Data records:
※ ※ ※

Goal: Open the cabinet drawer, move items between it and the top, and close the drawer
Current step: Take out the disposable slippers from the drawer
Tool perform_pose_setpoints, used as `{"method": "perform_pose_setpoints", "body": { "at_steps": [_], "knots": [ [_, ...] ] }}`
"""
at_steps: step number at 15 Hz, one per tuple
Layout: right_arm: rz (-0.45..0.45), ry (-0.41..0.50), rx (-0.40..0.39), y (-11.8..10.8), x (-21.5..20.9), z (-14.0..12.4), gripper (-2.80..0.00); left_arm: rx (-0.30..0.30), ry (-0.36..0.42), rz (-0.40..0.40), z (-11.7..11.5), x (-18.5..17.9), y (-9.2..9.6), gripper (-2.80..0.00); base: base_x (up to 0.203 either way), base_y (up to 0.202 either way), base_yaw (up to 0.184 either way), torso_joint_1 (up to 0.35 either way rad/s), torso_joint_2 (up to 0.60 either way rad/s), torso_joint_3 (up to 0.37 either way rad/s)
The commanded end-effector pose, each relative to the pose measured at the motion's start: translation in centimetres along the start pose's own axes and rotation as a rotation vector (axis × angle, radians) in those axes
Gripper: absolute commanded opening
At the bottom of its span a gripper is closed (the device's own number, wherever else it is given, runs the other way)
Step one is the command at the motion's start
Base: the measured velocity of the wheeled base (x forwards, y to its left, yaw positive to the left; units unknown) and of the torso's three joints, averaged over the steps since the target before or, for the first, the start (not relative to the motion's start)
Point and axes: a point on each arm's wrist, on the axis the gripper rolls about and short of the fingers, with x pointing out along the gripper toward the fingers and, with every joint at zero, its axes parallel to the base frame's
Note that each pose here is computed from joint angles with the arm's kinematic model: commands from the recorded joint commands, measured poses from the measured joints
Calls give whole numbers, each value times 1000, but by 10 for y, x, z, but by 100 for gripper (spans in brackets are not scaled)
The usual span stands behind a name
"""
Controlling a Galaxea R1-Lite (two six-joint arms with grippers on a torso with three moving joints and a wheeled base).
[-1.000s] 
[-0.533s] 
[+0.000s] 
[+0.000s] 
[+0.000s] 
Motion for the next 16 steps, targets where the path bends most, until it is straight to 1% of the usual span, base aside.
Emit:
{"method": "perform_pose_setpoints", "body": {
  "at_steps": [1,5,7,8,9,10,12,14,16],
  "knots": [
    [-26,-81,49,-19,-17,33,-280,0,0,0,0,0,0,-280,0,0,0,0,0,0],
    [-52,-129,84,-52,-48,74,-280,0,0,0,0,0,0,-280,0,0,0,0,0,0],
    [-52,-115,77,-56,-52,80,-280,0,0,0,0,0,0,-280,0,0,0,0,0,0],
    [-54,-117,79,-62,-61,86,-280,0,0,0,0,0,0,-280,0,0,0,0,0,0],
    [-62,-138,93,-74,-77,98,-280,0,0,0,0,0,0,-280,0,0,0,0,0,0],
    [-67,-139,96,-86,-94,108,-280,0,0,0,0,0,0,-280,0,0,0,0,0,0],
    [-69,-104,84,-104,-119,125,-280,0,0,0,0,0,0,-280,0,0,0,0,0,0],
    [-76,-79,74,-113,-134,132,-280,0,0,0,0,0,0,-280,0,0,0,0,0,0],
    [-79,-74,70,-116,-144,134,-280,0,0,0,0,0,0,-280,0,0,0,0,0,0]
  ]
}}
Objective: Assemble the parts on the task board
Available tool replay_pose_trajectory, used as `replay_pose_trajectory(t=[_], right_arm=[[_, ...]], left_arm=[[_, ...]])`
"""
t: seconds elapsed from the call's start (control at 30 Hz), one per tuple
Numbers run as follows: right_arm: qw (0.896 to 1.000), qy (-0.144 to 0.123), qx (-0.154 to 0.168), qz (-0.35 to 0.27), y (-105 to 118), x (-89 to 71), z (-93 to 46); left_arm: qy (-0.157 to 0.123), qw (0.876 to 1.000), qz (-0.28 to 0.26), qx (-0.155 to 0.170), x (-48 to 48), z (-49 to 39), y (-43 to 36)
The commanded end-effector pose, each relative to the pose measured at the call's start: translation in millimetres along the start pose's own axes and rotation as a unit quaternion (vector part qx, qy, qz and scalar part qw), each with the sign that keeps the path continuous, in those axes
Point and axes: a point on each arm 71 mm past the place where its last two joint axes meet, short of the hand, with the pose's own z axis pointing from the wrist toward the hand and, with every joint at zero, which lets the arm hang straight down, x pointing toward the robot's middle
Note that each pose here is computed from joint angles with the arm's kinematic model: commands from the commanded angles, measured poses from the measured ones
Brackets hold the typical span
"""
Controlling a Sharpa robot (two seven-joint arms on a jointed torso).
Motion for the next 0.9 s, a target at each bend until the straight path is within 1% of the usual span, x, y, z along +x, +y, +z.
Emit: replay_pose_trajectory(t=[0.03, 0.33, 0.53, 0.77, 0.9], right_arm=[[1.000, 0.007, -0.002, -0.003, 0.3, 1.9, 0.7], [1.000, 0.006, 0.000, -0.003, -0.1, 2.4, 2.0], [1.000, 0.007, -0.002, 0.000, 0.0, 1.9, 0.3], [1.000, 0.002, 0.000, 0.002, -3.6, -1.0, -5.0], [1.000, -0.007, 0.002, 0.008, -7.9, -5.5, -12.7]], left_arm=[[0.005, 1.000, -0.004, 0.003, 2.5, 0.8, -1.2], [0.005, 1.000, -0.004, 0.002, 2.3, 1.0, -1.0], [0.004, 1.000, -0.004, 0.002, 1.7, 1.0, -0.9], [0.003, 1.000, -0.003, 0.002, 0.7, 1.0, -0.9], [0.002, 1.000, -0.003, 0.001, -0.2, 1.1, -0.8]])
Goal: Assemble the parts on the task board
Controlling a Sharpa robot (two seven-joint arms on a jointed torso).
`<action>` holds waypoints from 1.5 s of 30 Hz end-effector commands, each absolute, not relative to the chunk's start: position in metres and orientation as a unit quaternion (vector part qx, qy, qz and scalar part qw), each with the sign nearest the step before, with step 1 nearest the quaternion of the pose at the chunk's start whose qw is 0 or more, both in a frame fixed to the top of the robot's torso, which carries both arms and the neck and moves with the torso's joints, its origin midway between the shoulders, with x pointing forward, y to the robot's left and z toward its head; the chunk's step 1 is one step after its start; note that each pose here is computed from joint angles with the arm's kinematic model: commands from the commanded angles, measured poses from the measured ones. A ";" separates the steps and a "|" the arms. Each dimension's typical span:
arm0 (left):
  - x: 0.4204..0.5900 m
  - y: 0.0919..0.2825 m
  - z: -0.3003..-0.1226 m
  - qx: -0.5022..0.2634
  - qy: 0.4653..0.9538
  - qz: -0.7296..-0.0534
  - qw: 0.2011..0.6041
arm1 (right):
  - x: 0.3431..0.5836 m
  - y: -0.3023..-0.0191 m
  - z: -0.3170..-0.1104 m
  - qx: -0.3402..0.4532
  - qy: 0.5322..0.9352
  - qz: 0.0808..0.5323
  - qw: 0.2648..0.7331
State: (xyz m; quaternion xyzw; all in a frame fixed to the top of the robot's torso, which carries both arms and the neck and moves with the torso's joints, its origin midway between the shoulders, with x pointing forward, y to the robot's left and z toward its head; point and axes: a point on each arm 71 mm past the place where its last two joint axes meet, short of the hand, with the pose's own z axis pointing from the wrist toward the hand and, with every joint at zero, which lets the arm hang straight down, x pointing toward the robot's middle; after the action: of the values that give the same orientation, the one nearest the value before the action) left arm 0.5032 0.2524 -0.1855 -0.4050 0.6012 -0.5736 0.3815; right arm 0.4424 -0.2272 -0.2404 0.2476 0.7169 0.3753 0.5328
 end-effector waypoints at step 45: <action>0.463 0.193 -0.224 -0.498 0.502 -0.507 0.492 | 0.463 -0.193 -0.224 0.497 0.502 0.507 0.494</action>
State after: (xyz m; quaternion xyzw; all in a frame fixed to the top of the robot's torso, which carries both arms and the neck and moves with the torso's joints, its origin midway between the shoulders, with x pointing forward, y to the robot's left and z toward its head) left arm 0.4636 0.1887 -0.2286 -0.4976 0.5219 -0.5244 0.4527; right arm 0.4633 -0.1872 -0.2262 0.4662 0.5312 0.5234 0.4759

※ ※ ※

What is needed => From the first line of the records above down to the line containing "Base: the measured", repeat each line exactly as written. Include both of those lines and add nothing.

Output =>
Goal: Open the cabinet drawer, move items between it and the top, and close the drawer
Current step: Take out the disposable slippers from the drawer
Tool perform_pose_setpoints, used as `{"method": "perform_pose_setpoints", "body": { "at_steps": [_], "knots": [ [_, ...] ] }}`
"""
at_steps: step number at 15 Hz, one per tuple
Layout: right_arm: rz (-0.45..0.45), ry (-0.41..0.50), rx (-0.40..0.39), y (-11.8..10.8), x (-21.5..20.9), z (-14.0..12.4), gripper (-2.80..0.00); left_arm: rx (-0.30..0.30), ry (-0.36..0.42), rz (-0.40..0.40), z (-11.7..11.5), x (-18.5..17.9), y (-9.2..9.6), gripper (-2.80..0.00); base: base_x (up to 0.203 either way), base_y (up to 0.202 either way), base_yaw (up to 0.184 either way), torso_joint_1 (up to 0.35 either way rad/s), torso_joint_2 (up to 0.60 either way rad/s), torso_joint_3 (up to 0.37 either way rad/s)
The commanded end-effector pose, each relative to the pose measured at the motion's start: translation in centimetres along the start pose's own axes and rotation as a rotation vector (axis × angle, radians) in those axes
Gripper: absolute commanded opening
At the bottom of its span a gripper is closed (the device's own number, wherever else it is given, runs the other way)
Step one is the command at the motion's start
Base: the measured velocity of the wheeled base (x forwards, y to its left, yaw positive to the left; units unknown) and of the torso's three joints, averaged over the steps since the target before or, for the first, the start (not relative to the motion's start)

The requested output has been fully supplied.